Updated August 10, 2023
Introduction to Map Join in Hive
Map join is a feature used in Hive queries to increase its efficiency in terms of speed. Join is a condition used to combine the data from 2 tables. So, when we perform a normal join, the job is sent to a Map-Reduce task which splits the main task into 2 stages – “Map stage” and “Reduce stage”. The Map stage interprets the input data and returns output to the reduce stage in the form of key-value pairs. This next goes through the shuffle stage where they are sorted and combined. The reducer takes this sorted value and completes the join job.
A table can be loaded into the memory completely within a mapper without using the Map/Reducer process. It reads the data from the smaller table and stores it in an in-memory hash table and then serializes it to a hash memory file, thus substantially reducing the time. It is also known as Map Side Join in Hive. Basically, it involves performing joins between 2 tables by using only the Map phase and skipping the Reduce phase. A time decrease in your queries’ computation can be observed if they regularly use a small table joins.
The syntax for Map Join in Hive.
If we want to perform a join query using map-join then we have to specify a keyword “/*+ MAPJOIN(b) */” in the statement as below:
SELECT /*+ MAPJOIN(c) */ * FROM tablename1 t1 JOIN tablename2 t2 ON (t1.emp_id = t2.emp_id);
For this example, we need to create 2 tables with names tablename1 and tablename2 having 2 columns: emp_id and emp_name. One should be a larger file, and one should be a smaller one.
Before running the query, we have to set the below property to true:
hive.auto.convert.join=true
The join query for map join is written as above, and the result we get is:
The query got completed in 1.351 seconds.
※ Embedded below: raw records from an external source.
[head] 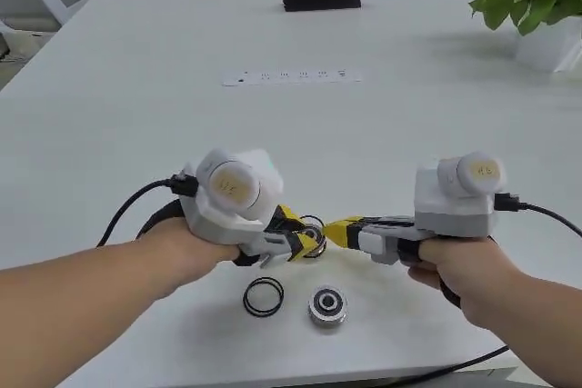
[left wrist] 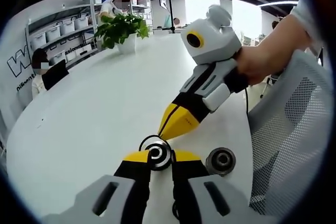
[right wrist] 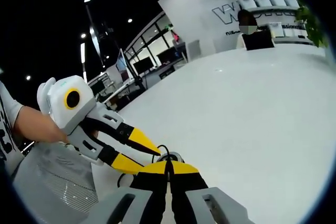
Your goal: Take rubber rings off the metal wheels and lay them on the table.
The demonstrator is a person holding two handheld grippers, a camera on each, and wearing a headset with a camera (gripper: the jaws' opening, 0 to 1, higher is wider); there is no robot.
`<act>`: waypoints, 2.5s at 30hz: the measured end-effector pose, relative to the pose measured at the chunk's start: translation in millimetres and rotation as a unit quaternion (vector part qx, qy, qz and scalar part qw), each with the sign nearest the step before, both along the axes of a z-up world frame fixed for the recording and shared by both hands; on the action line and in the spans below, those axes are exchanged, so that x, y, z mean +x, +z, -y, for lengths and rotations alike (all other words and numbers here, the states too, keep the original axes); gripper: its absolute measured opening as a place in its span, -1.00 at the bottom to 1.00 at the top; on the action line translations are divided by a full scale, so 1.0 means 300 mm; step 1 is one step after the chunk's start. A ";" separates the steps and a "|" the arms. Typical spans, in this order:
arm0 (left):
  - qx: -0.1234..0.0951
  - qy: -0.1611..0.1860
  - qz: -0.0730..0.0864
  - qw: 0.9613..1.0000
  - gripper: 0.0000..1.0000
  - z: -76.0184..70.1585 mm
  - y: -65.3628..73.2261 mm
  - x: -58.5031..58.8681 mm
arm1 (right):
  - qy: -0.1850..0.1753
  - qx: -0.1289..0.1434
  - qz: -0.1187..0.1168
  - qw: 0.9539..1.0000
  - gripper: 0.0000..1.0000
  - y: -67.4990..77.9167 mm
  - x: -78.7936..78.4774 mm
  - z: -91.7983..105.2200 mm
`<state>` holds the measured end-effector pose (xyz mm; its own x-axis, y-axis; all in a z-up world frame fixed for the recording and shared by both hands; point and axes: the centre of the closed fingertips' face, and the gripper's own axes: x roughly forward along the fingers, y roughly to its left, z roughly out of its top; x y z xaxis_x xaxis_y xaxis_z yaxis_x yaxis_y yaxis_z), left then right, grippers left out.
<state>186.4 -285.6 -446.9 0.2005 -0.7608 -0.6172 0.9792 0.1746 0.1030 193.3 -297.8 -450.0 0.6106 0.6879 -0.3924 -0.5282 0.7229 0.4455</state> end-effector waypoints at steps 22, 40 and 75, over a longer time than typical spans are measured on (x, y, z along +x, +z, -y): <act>-0.070 0.000 -0.008 0.998 -0.44 -0.058 0.157 -0.064 | 0.016 0.022 0.010 1.000 -1.00 0.085 -0.028 -0.038; -0.087 0.005 -0.010 0.996 -0.03 -0.184 0.227 -0.144 | 0.040 0.030 0.003 0.999 -1.00 0.120 -0.055 -0.078; -0.093 0.041 -0.025 0.995 0.30 -0.333 0.244 -0.200 | 0.126 0.013 -0.088 0.988 -1.00 0.009 -0.148 -0.214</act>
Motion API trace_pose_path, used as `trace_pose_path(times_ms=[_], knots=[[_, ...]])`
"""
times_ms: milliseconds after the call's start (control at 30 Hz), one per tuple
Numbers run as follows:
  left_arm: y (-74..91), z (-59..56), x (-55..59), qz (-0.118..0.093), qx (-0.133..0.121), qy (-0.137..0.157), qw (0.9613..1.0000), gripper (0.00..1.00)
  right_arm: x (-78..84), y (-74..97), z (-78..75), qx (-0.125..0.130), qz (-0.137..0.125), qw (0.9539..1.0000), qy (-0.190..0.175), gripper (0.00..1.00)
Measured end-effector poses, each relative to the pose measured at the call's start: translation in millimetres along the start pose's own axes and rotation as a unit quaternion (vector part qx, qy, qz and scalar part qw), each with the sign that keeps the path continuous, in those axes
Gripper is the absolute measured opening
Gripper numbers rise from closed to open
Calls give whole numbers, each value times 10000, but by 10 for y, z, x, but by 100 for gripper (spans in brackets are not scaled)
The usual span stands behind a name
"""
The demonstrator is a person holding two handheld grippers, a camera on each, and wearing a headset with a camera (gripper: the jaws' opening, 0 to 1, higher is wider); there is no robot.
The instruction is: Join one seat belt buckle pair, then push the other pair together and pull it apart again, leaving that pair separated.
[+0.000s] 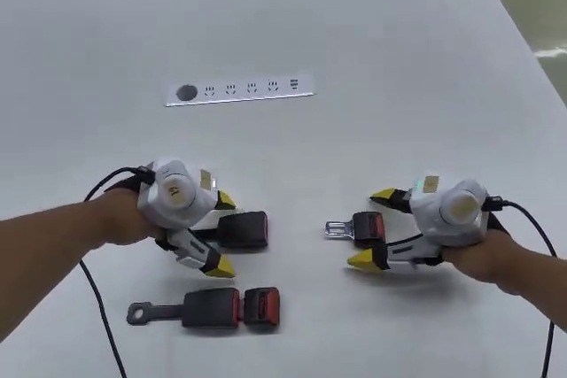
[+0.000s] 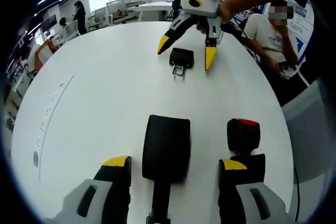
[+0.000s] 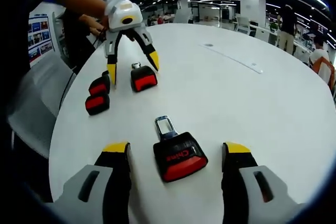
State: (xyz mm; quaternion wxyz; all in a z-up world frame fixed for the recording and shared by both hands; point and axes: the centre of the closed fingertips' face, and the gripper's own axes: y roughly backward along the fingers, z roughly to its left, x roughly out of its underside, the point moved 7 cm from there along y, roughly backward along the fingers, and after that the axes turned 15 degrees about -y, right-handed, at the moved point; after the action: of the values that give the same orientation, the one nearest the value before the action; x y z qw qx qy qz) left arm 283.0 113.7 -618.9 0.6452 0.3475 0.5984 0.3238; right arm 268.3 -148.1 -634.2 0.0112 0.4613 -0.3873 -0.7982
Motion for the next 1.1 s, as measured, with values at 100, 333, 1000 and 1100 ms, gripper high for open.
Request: trace_pose_path(times_ms=[100,333,1000,1100], knots=[[36,34,73,-53,-206,380,9990,79,-61,31,35,319,-345,9988,-150,74],[299,-14,-55,-599,-966,1165,9867,90,-245,173,120,1170,-1082,9852,-623,76],[914,-619,83,-1269,-2409,2329,9336,100,-377,505,714,1929,-1837,9578,-1081,85],[997,-766,112,-1438,-2570,2582,9201,100,-385,578,781,2012,-1958,9532,-1119,87]])
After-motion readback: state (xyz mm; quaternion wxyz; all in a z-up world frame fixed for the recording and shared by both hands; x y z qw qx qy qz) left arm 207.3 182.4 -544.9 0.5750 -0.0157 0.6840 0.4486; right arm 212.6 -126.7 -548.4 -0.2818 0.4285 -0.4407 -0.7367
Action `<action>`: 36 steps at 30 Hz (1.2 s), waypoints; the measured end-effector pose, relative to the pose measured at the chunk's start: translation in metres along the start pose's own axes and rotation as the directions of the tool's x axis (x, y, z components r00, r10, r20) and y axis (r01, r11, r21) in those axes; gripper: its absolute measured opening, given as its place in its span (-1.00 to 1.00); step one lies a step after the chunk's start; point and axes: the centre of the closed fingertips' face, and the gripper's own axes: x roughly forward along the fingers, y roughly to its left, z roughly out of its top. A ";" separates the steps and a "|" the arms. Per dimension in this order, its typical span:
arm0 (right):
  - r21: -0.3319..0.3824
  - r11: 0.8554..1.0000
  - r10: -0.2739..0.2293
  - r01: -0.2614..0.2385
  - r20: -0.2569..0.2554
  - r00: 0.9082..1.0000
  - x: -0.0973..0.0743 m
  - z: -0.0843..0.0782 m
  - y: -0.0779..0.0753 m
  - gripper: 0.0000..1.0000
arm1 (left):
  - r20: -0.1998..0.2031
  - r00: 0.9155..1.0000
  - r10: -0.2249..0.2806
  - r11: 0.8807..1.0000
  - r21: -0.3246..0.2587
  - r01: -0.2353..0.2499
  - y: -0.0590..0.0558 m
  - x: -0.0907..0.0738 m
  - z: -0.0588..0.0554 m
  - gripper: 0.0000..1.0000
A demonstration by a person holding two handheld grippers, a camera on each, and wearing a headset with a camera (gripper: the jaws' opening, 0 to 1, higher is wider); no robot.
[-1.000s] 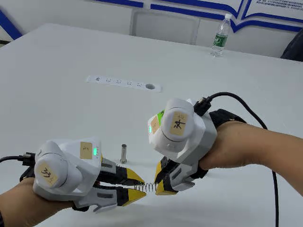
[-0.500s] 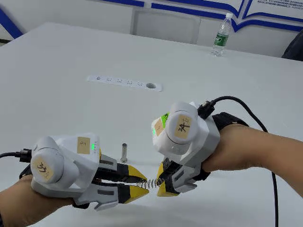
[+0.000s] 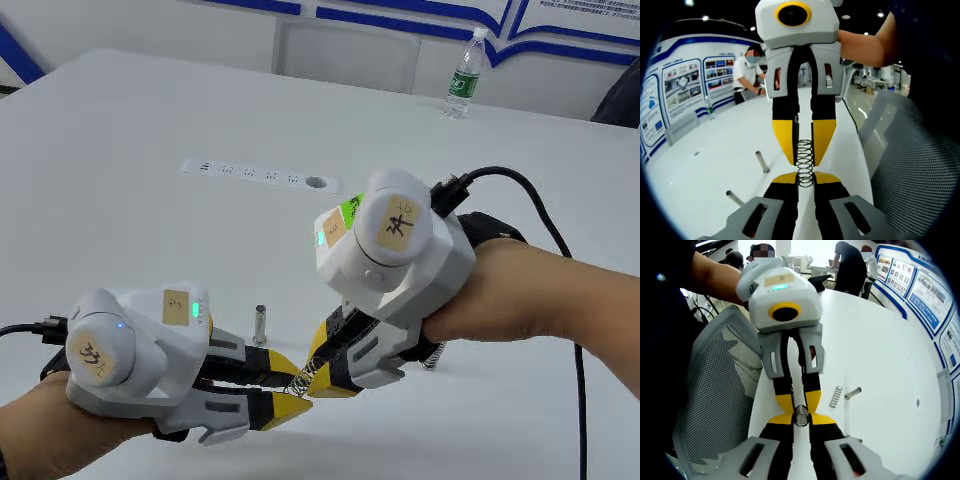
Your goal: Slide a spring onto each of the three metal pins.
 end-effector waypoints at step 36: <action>0.063 0.995 -0.079 0.083 -0.074 0.994 -0.028 -0.038 -0.036 -0.76 | -0.040 0.981 0.188 0.975 -0.109 -0.192 0.032 -0.045 -0.031 -0.20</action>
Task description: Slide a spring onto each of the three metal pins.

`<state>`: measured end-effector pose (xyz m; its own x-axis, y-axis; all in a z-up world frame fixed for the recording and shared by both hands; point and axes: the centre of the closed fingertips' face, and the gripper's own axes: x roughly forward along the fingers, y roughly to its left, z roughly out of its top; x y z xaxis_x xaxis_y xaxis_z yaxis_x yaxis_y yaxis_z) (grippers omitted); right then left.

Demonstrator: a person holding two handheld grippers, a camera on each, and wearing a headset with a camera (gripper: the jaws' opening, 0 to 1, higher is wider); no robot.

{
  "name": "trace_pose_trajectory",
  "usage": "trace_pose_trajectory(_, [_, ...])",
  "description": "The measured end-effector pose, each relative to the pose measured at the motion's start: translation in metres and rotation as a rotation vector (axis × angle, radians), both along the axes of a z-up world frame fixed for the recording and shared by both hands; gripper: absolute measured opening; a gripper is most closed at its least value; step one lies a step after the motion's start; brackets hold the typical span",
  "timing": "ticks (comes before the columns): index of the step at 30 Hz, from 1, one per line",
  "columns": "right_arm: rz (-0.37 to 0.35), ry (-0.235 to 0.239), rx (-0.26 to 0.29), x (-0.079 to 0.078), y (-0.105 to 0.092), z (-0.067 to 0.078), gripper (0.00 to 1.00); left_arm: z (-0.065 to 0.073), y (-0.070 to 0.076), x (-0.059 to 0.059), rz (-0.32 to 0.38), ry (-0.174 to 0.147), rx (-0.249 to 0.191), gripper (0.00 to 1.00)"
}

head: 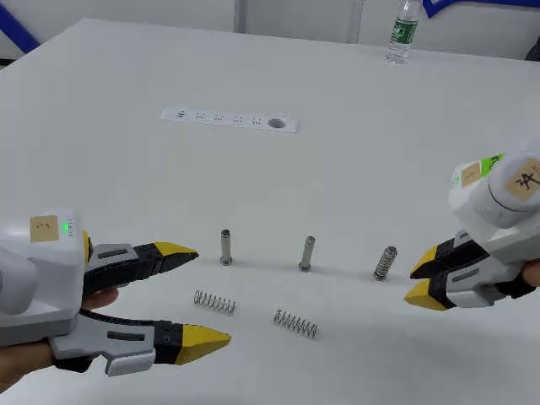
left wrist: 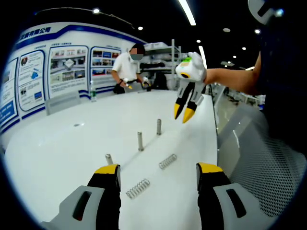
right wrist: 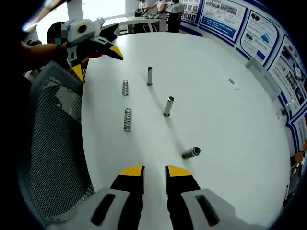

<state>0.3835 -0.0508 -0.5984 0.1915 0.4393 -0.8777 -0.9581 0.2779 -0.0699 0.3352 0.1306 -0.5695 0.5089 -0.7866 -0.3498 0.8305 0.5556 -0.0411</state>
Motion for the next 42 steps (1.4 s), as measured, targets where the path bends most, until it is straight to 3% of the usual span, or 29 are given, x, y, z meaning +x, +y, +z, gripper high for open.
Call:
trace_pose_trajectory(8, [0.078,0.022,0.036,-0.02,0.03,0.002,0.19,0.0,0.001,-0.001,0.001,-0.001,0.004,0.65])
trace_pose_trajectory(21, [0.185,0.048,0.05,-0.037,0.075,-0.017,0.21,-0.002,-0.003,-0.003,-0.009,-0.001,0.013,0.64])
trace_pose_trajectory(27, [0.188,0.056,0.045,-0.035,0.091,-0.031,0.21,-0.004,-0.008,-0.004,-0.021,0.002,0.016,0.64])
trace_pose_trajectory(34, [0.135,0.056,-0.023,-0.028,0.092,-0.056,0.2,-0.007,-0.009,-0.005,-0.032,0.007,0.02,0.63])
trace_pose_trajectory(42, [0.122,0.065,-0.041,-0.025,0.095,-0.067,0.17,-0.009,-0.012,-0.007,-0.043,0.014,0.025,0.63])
Examples of Map Join in Hive
Here are the following examples mention below
1. Map join example
For this example, let us create 2 tables named table1 and table2 with 100 and 200 records. You can refer the below command and screenshots for executing the same:
CREATE TABLE IF NOT EXISTS table1 ( emp_id int, emp_name String, email_id String, gender String, ip_address String) row format delimited fields terminated BY ',' tblproperties("skip.header.line.count"="1");
CREATE TABLE IF NOT EXISTS table2 ( emp_id int, emp_name String) row format delimited fields terminated BY ',' tblproperties("skip.header.line.count"="1");
Now we load the records into both the tables using below commands:
load data local inpath 'https://cdn.educba.com/relativePath/data1.csv' into table table1;
load data local inpath 'https://cdn.educba.com/relativePath/data2.csv' into table table2;
Let us perform a normal map-join query on their ID’s as shown below and verify the time taken for the same:
SELECT /*+ MAPJOIN(table2) */ table1.emp_name, table1.emp_id,table2.emp_id FROM table1 JOIN table2 ON table1.emp_name = table2.emp_name;
As we can see, a normal map-join query took 12.521 seconds.
2. Bucket-Map Join Example
Let us now use Bucket-map join to run the same. There are a few constraints which need to be followed for bucketing:
- The buckets can be joined with each other only if the total buckets of any one table are multiple of the other table’s number of buckets.
- Must have bucketed tables to perform bucketing. Hence let us create the same.
Following are the commands used to create bucketed tables table1 and table2:
CREATE TABLE IF NOT EXISTS table1_buk (emp_id int, emp_name String, email_id String, gender String, ip_address String) clustered by(emp_name) into 4 buckets row format delimited fields terminated BY ',';
CREATE TABLE IF NOT EXISTS table2_buk ( emp_id int, emp_name String) clustered by(emp_name) into 8 buckets row format delimited fields terminated BY ',' ;
We shall insert the same records from table1 into these bucketed tables as well:
insert into table1_buk select * from table1;
insert into table2_buk select * from table2;
Now that we have our 2 bucketed tables, let us perform a bucket-map join on these. The first table has 4 buckets whereas the second table has 8 buckets created on the same column.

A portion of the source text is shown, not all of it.